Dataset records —
☆ ☆ ☆ ☆ ☆
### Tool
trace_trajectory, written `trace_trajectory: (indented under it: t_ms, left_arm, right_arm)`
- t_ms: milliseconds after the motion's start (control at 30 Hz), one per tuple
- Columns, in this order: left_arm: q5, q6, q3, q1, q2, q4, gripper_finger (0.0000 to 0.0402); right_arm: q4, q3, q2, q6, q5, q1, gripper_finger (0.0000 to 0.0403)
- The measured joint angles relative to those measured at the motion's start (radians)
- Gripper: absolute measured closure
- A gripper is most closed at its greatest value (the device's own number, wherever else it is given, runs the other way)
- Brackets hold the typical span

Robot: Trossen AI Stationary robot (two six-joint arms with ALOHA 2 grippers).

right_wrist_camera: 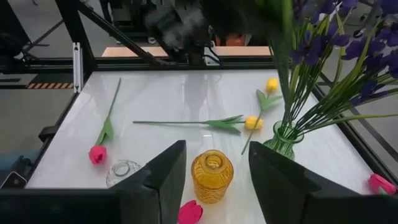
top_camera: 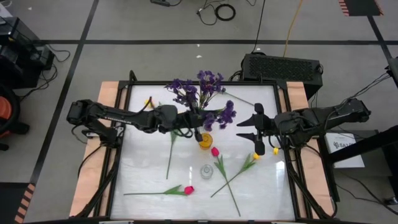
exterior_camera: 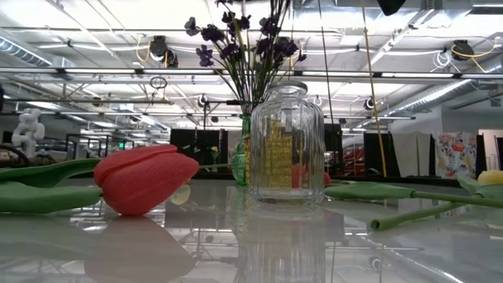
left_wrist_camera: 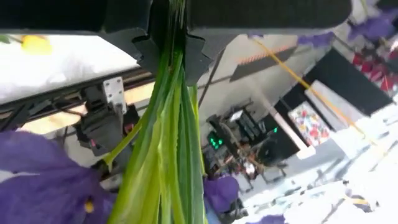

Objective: Sort flowers into vase by color
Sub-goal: Put the purple flowers into the green vase

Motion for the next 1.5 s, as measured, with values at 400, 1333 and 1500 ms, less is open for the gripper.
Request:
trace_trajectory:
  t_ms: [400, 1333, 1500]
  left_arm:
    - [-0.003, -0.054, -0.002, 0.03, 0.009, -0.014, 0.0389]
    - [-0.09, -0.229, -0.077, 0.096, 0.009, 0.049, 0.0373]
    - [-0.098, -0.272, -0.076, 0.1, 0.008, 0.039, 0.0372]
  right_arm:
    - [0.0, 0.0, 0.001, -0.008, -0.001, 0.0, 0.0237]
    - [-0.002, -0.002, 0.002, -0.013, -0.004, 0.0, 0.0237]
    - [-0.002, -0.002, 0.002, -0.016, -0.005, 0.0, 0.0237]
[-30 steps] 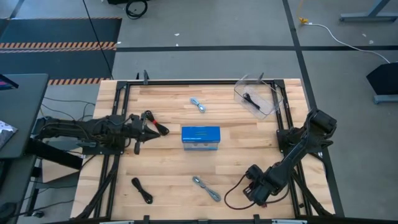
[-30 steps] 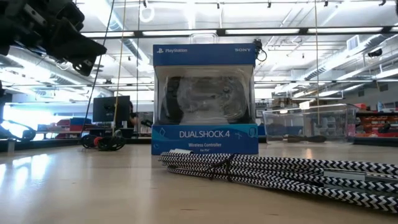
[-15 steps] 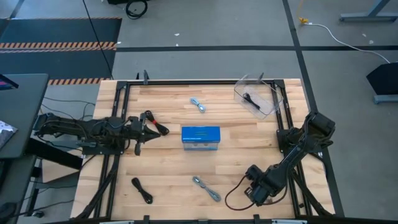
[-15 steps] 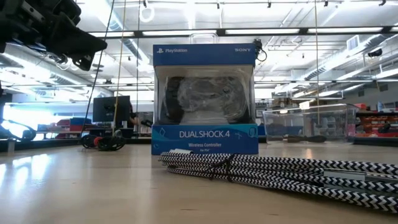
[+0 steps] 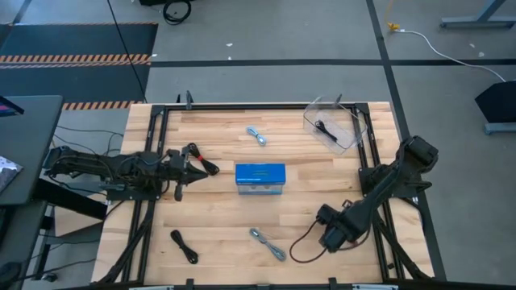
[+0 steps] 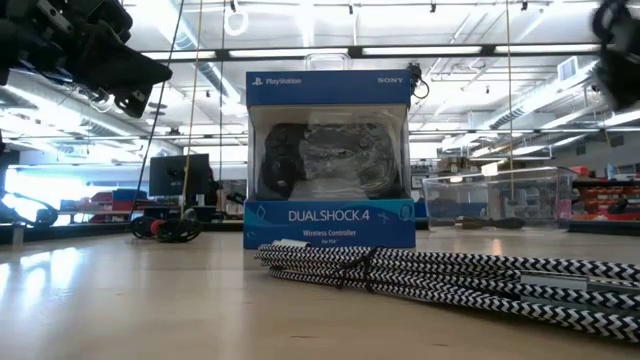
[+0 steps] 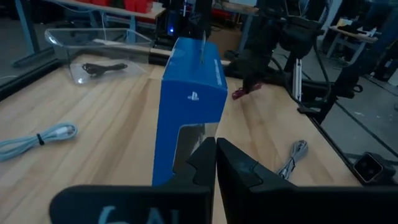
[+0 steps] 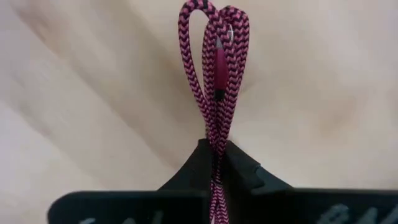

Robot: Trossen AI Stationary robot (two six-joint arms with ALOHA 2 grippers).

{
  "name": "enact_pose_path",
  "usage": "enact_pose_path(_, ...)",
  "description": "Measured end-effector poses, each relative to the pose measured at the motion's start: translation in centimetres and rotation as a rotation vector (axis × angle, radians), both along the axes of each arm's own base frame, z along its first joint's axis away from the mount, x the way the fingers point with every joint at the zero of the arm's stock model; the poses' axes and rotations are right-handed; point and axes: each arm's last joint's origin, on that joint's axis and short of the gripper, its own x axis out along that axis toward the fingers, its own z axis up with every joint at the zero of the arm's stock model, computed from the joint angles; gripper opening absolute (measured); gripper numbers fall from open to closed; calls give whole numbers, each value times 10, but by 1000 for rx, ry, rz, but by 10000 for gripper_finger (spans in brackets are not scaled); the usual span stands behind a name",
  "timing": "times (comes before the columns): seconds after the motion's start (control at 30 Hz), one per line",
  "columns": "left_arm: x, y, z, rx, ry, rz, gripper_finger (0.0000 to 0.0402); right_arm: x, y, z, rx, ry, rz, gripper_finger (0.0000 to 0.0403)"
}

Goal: Pick and place USB-C Cables
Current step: Put the pink charger cable into the container

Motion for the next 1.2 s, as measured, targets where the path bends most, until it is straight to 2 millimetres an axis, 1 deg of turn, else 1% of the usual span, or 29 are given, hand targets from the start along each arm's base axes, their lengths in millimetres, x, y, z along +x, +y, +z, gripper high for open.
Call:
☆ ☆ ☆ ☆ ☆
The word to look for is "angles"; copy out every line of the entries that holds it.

- The measured joint angles relative to those measured at the motion's start (radians)
  "description": "Measured end-effector poses, each relative to the pose measured at the motion's start: translation in centimetres and rotation as a rotation vector (axis × angle, radians), both along the axes of each arm's own base frame, z along its first joint's axis away from the mount, x the way the fingers point with every joint at the zero of the arm's stock model; the poses' axes and rotations are right-handed; point and axes: each arm's last joint's origin, on that joint's axis and short of the gripper, its own x axis out along that axis toward the fingers, its own z axis up with every joint at the zero of the arm's stock model, computed from the joint angles; gripper opening absolute (measured); gripper numbers fall from open to closed; calls give whole numbers, each value times 10, but by 1000 for rx, ry, rz, but by 10000 for gripper_finger (spans in brackets are not scaled); the usual span stands behind a name",

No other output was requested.